Em apenas dois dias em Nova Friburgo, Elias alugara uma casa bem grande,
ficava entre o centro da cidade e a periferia. Ali seria o Terreiro de Candomblé Aruanda
de Oxalá, onde Mãe Pretinha do Tucum realizaria todos os tipos de trabalhos espirituais:
desde despachos para conquistar a pessoa amada até vodus para eliminar inimigos. No
terreiro Elias era o responsável pela personagem principal, Paulete e L eram assistentes
e só incorporavam espíritos se a Mãe Preta estivesse ocupada. O trio aproveitou o mais
que pode daquela nova peça teatral que representavam. Mãe Pretinha pedia todos os
tipos de comidas e bebidas sofisticadas para os orixás, mas quem desfrutava de tudo
eram eles. Dinheiro era doado para agradar aos exus. Roupas sob o pretexto de estarem
enfeitiçadas: eram entregues para uma incineração que jamais aconteceria.

Um casal de americanos, com uma filha adolescente visitou o Terreiro, eram


recém-chegados dos Estados Unidos. Mãe Pretinha disse que logo que chegaram ao
Brasil foram vítimas da ‘macumba brasileira’. Tinham que doar suas roupas para
anularem o feitiço. Dias depois Elias e Paulete vestiam as roupas do casal e L vestia as
roupas da filha deles. Já nos despachos que fazia a Mãe-de-santo pedia que os
beneficiados colocassem dinheiro para os orixás, mas eles só aceitariam notas graúdas,
como as de 50 e 100 reais: afinal, os orixás eram deuses; não eram mendigos para se
contentarem com esmolas!

Para a cura de enfermidades era necessário doar três notas do mais alto valor,
para Exu Saúde. O primeiro que passasse, pegando aquelas cédulas deixadas na calçada,
ficaria com as doenças. A pequena L disfarçava-se de menino e pegava o dinheiro,
fazendo a vítima do golpe, pensar que a doença tinha ido embora com ela. Na leitura de
sorte, Mãe Pretinha jogava os búzios e previa muita sorte para suas vítimas, ela não
cobrava nada, mas os beneficiados tinham que doar todo seu dinheiro, para as três
pessoas que vissem depois das previsões de futuro, pois eram as testemunhas de defesa
dos orixás (como só o trio de vigaristas ficava na sala das adivinhações, então o dinheiro
doado ia para eles).

Em todos os trabalhos espirituais que fazia, Elias expedia um certificado de


garantia com o prazo de 70 dias, se neste período os feitiços não surtissem o efeito
esperado: Mãe Pretinha do Tucum devolveria o dinheiro gasto por seus clientes.
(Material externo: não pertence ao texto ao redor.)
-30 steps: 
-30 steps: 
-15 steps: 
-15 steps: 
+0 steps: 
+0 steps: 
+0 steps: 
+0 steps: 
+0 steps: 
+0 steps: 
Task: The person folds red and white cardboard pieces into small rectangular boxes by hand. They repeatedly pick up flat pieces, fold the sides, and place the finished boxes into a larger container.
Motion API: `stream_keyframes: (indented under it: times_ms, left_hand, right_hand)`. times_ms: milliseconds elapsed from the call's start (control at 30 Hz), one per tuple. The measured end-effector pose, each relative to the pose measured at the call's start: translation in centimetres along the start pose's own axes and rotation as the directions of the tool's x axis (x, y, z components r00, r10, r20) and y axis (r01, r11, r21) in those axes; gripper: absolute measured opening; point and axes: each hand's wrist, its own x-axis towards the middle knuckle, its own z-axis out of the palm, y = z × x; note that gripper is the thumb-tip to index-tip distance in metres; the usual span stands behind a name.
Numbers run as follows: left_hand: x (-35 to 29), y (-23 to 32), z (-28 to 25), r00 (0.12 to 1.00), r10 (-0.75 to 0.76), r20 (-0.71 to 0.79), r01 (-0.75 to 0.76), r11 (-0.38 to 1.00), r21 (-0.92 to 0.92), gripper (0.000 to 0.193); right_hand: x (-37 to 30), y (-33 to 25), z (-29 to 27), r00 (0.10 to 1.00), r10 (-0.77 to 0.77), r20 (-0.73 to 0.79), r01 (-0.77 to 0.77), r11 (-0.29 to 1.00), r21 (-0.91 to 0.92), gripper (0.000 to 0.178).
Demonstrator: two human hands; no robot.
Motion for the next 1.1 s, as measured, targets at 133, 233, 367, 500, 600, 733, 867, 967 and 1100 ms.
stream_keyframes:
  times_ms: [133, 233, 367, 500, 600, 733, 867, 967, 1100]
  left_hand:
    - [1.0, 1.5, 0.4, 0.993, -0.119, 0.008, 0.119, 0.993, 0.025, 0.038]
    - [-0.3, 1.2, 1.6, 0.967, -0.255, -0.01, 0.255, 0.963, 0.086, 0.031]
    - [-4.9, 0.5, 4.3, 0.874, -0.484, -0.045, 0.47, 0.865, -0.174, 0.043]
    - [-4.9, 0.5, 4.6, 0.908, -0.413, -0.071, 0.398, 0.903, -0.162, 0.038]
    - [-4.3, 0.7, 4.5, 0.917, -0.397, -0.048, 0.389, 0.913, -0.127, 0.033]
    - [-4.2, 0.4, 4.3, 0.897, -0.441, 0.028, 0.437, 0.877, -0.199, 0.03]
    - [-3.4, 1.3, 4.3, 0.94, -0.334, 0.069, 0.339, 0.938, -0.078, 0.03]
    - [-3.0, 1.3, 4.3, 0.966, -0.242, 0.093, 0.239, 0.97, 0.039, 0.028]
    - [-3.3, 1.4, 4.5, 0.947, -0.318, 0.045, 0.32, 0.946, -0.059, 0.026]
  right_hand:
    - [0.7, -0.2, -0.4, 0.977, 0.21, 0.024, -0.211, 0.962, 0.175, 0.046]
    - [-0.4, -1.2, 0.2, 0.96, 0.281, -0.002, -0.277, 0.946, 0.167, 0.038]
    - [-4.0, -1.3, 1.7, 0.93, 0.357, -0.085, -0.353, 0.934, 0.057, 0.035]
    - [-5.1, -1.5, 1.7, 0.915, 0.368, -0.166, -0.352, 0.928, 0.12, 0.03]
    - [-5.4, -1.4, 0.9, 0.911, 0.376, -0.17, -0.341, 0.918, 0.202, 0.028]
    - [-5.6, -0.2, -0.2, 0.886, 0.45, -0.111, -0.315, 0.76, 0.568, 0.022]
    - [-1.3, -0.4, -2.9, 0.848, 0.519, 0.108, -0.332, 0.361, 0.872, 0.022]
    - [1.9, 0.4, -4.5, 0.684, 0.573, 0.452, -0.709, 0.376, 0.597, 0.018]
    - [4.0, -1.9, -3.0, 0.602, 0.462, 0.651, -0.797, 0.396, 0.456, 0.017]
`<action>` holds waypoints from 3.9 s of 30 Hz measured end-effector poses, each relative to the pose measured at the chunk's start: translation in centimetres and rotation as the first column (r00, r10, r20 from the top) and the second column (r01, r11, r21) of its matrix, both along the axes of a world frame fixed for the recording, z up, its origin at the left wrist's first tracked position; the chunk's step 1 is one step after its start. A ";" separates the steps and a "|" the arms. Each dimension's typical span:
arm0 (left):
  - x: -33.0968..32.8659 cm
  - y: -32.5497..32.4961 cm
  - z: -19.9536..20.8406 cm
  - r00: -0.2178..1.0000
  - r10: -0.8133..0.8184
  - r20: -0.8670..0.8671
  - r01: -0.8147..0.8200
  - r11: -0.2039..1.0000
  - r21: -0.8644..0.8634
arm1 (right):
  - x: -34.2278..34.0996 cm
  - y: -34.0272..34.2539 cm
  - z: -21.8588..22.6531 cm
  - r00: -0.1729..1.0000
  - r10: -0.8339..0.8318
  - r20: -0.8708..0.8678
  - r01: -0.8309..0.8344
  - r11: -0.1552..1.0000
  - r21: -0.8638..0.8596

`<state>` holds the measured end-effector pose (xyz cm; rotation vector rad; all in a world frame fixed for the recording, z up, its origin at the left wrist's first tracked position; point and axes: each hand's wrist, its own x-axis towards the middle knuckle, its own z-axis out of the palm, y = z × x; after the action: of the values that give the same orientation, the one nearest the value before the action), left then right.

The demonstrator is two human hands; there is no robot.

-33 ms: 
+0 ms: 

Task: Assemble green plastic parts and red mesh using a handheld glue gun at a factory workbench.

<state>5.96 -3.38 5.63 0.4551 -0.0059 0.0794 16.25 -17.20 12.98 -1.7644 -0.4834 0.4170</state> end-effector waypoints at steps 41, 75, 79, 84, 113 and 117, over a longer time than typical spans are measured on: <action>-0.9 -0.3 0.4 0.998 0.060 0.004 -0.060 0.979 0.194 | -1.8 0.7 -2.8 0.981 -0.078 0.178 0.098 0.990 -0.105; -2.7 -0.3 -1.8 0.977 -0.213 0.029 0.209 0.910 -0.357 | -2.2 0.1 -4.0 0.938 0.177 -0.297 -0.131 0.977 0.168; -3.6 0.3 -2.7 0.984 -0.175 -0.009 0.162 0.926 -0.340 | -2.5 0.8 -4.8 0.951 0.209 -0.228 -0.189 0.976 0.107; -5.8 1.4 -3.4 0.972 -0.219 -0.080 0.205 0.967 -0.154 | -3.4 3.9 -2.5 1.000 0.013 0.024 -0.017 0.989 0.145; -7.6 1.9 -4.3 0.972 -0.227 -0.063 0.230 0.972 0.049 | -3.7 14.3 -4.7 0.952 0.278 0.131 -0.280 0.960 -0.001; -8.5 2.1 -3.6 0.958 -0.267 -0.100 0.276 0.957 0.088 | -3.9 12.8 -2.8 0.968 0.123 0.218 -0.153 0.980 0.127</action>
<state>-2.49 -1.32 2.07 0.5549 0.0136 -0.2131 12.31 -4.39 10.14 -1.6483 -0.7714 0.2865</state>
Como
iriam ficar apenas um mês e pouco na cidade, os 70 dias seria o prazo para o trio estar
longe do alcance do PROCON e da Polícia.

Elias fechou o Terreiro Aruanda de Oxalá, trocou o carro comprado em


Campos dos Goitacazes, por um bem melhor e mais novo, pagando o dono do veículo
com um de seus cheques. O trio partiu para a cidade de São Paulo, lá encontrariam um
dos maiores estelionatários do Brasil e América Latina: o nome do homem era Jorge
Fagundes, vulgo ‘Rei do Gado’. Ganhou este apelido por se passar por um rico
fazendeiro e aplicar o ‘Golpe da venda de gado’. Aplicou esta trapaça em fazendeiros de
Goiás e Mato Grosso. Fagundes criava um cenário em terras improdutivas, convidava o
futuro comprador do gado que era de outra cidade ou Estado, para visitar a fazenda. O
interessado via o gado no pasto e pagava por ele. Antes de o comprador ir buscá-lo
Fagundes o colocava em caminhões e seguia para outra fazenda improdutiva. Assim o
gado fazia o milagre da multiplicação, sendo vendido diversas vezes.